(Dataset items)
++++
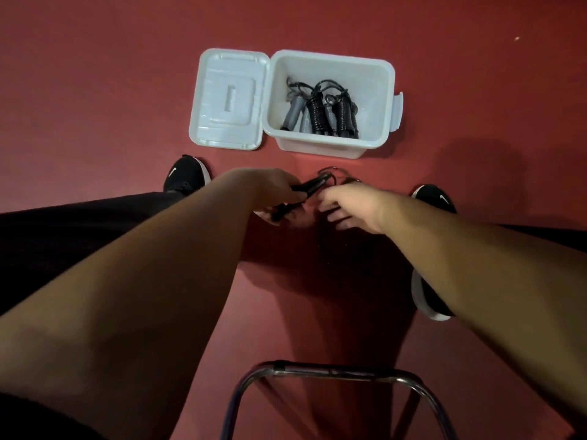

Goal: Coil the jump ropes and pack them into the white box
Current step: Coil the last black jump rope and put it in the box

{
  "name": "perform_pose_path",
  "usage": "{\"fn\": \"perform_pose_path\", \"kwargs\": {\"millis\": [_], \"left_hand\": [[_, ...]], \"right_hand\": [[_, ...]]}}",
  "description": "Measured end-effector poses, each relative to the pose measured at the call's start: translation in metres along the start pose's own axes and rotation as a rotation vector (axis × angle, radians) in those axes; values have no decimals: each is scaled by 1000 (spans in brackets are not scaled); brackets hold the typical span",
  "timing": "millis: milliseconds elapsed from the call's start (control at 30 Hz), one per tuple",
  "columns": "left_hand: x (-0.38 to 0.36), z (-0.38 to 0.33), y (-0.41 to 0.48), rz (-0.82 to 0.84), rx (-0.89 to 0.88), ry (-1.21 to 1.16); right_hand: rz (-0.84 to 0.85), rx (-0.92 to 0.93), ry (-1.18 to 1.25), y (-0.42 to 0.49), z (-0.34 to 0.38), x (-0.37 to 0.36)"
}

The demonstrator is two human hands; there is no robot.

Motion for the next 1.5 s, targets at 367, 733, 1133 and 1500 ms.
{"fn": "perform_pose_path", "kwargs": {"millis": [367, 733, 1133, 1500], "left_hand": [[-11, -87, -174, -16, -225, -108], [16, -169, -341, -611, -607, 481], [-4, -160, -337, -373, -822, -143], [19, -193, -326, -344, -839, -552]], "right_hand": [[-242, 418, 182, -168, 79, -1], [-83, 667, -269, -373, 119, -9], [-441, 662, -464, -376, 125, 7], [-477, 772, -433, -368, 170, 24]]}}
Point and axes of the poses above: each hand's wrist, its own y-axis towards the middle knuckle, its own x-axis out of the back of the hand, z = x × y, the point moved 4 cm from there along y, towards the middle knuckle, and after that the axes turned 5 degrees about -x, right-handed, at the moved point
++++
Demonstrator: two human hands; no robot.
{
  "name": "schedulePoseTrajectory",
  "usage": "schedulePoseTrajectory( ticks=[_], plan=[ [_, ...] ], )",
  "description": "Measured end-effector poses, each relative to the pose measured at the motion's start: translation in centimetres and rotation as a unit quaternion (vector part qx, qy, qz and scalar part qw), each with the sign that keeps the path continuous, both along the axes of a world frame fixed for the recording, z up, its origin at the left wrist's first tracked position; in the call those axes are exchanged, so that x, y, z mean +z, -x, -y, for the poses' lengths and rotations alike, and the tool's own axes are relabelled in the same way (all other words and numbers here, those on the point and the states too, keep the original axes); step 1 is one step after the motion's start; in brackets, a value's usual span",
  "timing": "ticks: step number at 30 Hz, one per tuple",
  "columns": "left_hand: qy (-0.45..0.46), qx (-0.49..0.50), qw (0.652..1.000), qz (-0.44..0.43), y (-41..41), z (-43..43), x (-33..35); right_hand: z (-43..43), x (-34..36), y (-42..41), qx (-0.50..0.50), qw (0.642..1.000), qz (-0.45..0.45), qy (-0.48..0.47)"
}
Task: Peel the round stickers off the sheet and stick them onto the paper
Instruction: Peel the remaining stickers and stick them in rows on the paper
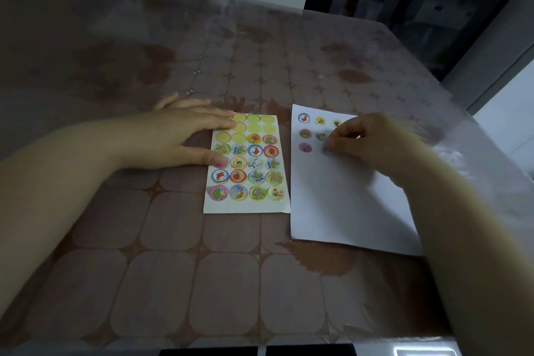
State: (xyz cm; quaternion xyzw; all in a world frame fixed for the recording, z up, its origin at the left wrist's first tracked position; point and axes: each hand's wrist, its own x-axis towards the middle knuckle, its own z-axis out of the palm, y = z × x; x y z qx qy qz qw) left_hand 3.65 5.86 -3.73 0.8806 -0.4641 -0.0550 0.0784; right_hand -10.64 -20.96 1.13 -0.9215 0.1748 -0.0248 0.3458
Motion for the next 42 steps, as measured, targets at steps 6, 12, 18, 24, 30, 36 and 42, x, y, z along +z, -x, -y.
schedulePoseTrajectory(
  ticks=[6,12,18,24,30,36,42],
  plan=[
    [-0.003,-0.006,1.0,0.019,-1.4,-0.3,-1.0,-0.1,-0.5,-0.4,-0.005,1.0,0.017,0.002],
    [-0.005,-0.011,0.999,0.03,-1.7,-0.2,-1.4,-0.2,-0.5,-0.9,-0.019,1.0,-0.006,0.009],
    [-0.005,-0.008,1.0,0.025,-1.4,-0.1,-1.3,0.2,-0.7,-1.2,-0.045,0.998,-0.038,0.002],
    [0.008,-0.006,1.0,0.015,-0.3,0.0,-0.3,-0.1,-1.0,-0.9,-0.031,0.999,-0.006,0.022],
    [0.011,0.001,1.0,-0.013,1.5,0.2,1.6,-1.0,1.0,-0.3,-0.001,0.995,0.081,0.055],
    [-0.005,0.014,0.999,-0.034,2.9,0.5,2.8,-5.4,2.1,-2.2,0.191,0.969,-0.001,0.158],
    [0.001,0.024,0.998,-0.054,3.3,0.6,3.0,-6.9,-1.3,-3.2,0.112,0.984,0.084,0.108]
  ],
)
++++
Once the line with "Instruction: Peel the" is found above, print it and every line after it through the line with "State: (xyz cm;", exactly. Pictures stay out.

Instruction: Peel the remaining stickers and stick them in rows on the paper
State: (xyz cm; quaternion xyzw; all in a world frame fixed for the recording, z up, its origin at the left wrist's first tracked position; point and axes: each hand's wrist, its own x-axis towards the middle knuckle, its own z-axis out of the palm, y = z × x; x y z qx qy qz qw) left_hand 3.65 5.86 -3.73 0.8806 -0.4641 -0.0550 0.0784; right_hand -10.64 -20.96 1.13 -0.9215 0.1748 -0.0248 0.3458

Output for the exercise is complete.